1. A method of treating a cancer containing or derived from cancer stem cells comprising a step of administering an siRNA-carrier complex comprising an siRNA against ribophorin II (RPN2) and a transport carrier to a subject in need thereof, wherein the cancer stem cells have a mutated p53 gene, and wherein the siRNA interferes with RPN2 gene expression in an in vitro assay.

2. The method of claim 1, wherein the transport carrier comprises the peptide AAAAAAK (SEQ ID NO: 26).

3. The method of claim 1, wherein the siRNA-carrier complex is administered locally.

4. The method of claim 1, wherein the siRNA-carrier complex is administered systemically.

5. The method of claim 1, wherein a double-stranded region of the siRNA is 19 bases in length.

6. The method of claim 1, wherein a double-stranded region of the siRNA comprises position of 1,194 of the RPN2 gene sequence (SEQ ID NO: 1).

7. The method of claim 1, wherein a double-stranded region of the siRNA corresponds to at least position 1,212 of the RPN2 gene sequence (SEQ ID NO: 1).

8. The method of claim 1, wherein the siRNA corresponds to positions comprises 1,194-1,212 of the RPN2 gene sequence (SEQ ID NO: 1).

9. The method of claim 1, wherein the siRNA comprises RNA comprises SEQ ID NO: 2.

10. The method of claim 1, wherein the siRNA comprises RNA comprising SEQ ID NO: 3.

11. The method of claim 1, further comprising administering a substance for introducing a nucleic acid.

12. The method of claim 11, wherein the substance for introducing a nucleic acid is liposome.

Description

BRIEF DESCRIPTION OF THE DRAWINGS

(1) FIG. 1 (A) provides unequal division of CD44.sup.+CD24.sup. cancer stem cells.

(2) FIG. 1 (B) provides RPN2 expression analysis by RT-PCR.

(3) FIG. 2 provides effects of RPN2 knockdown on the number of CD44.sup.+CD24.sup. cancer stem cells.

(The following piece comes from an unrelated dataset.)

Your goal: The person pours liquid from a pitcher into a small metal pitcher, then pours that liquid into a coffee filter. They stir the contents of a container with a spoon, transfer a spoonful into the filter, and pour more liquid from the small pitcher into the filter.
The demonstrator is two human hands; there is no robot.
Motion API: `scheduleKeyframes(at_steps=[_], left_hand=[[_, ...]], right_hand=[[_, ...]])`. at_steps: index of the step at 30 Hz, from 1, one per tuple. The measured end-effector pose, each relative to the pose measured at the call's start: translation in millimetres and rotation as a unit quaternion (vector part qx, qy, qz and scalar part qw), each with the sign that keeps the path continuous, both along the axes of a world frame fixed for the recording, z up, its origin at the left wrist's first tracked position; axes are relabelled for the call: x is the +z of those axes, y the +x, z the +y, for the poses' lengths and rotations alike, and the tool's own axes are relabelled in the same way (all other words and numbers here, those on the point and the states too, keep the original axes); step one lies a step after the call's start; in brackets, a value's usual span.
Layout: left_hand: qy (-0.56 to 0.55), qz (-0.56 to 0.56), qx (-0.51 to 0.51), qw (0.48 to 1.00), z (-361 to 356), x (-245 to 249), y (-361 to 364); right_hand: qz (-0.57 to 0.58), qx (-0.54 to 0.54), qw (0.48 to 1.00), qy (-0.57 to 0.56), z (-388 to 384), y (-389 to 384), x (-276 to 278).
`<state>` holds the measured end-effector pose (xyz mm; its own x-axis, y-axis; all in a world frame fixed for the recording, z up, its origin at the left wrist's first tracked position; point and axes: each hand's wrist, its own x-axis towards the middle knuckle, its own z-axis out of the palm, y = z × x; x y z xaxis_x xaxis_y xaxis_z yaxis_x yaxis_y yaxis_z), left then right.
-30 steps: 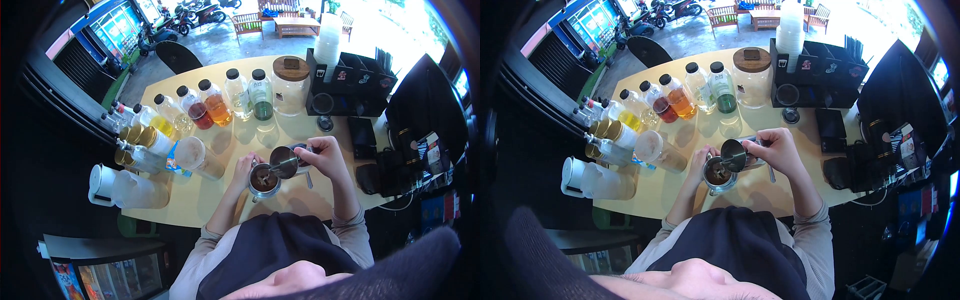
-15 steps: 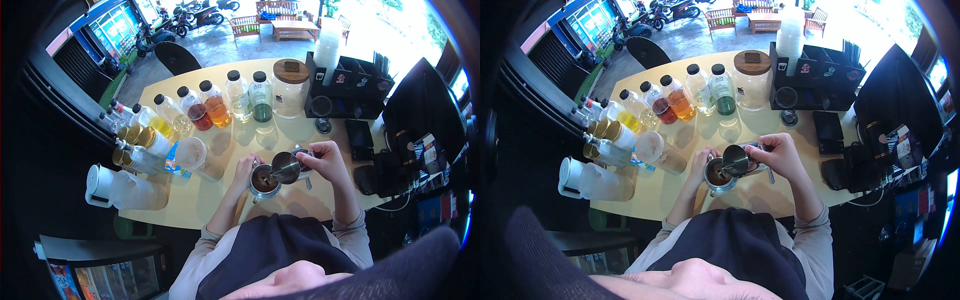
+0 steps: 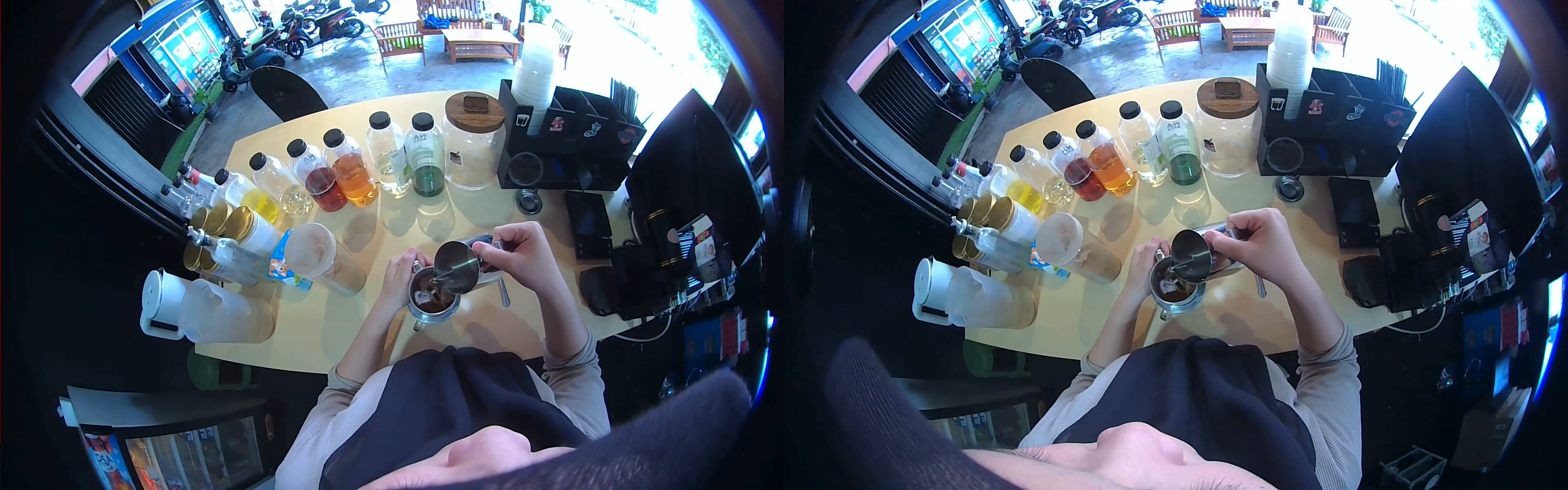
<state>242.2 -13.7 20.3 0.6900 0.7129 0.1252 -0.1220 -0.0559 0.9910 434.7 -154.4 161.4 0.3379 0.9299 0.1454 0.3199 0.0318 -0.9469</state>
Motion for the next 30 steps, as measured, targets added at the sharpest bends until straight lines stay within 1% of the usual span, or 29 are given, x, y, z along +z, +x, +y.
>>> scheduleKeyframes(at_steps=[1, 3, 4, 9, 10, 12, 16, 19, 24, 28, 30], left_hand=[[-0.014, -0.005, -0.001, 1.000, 0.2, -0.3, 0.5], [-0.028, -0.008, -0.003, 1.000, 0.2, -1.6, 1.3], [-0.041, -0.011, -0.001, 0.999, 0.3, -2.9, 2.0], [-0.069, -0.018, -0.013, 0.997, 3.1, -10.4, 2.3], [-0.061, -0.022, -0.015, 0.998, 2.8, -7.9, 2.0], [-0.051, -0.027, -0.017, 0.998, 2.8, -7.3, 1.2], [-0.059, -0.027, -0.015, 0.998, 3.8, -8.5, 2.5], [-0.049, -0.022, -0.013, 0.998, 3.1, -4.9, 1.4], [-0.030, -0.008, -0.006, 1.000, 2.6, -3.5, 1.5], [-0.027, 0.004, 0.010, 1.000, 0.1, 1.5, 1.0], [-0.028, 0.005, 0.008, 1.000, 0.1, 2.1, -0.2]], right_hand=[[0.001, -0.001, 1.000, -0.001, 0.0, 2.4, -3.4], [-0.048, -0.006, 0.999, 0.012, 0.3, 9.2, -11.8], [-0.047, -0.007, 0.999, 0.011, -1.2, 9.8, -12.1], [0.062, 0.001, 0.998, 0.032, -8.4, 11.2, -5.0], [0.063, 0.001, 0.997, 0.032, -9.8, 12.7, -4.7], [0.005, -0.005, 1.000, 0.022, -13.7, 17.3, -4.5], [0.007, -0.006, 1.000, 0.023, -18.8, 17.1, -5.2], [0.031, -0.003, 0.999, 0.042, -20.2, 11.0, 1.4], [-0.018, 0.002, 1.000, 0.019, -18.2, 11.5, -1.0], [0.013, 0.002, 1.000, 0.018, -12.3, 3.9, 3.9], [-0.027, 0.004, 0.999, 0.027, -6.9, 5.5, -3.6]])
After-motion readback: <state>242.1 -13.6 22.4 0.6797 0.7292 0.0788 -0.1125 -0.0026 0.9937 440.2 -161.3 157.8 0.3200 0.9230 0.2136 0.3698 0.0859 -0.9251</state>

(4) FIG. 3 (A) provides effects of RPN2 knockdown on colony forming activity.

(5) FIG. 3 (B) provides Effects of RPN2 knockdown on the number of colonies formed.

(6) FIG. 4 provides effects of RPN2 knockdown on tumorigenicity.

(7) FIG. 5 provides effects of RPN2 knockdown on tumor metastasis.

(8) FIG. 6 provides effects of RPN2 knockdown on lethality.

(9) FIG. 7 (A) provides Effects of RPN2 knockdown on mutated p53 expression.

(10) FIG. 7 (B) provides effects of RPN2 knockdown on E-cadherin expression.

(11) FIG. 8 provides effects of RPN2 knockdown on 14-3-3 expression.

(12) FIG. 9 provides immunohistochemical staining of tumors formed by transplanting MM231-LN cells into an animal.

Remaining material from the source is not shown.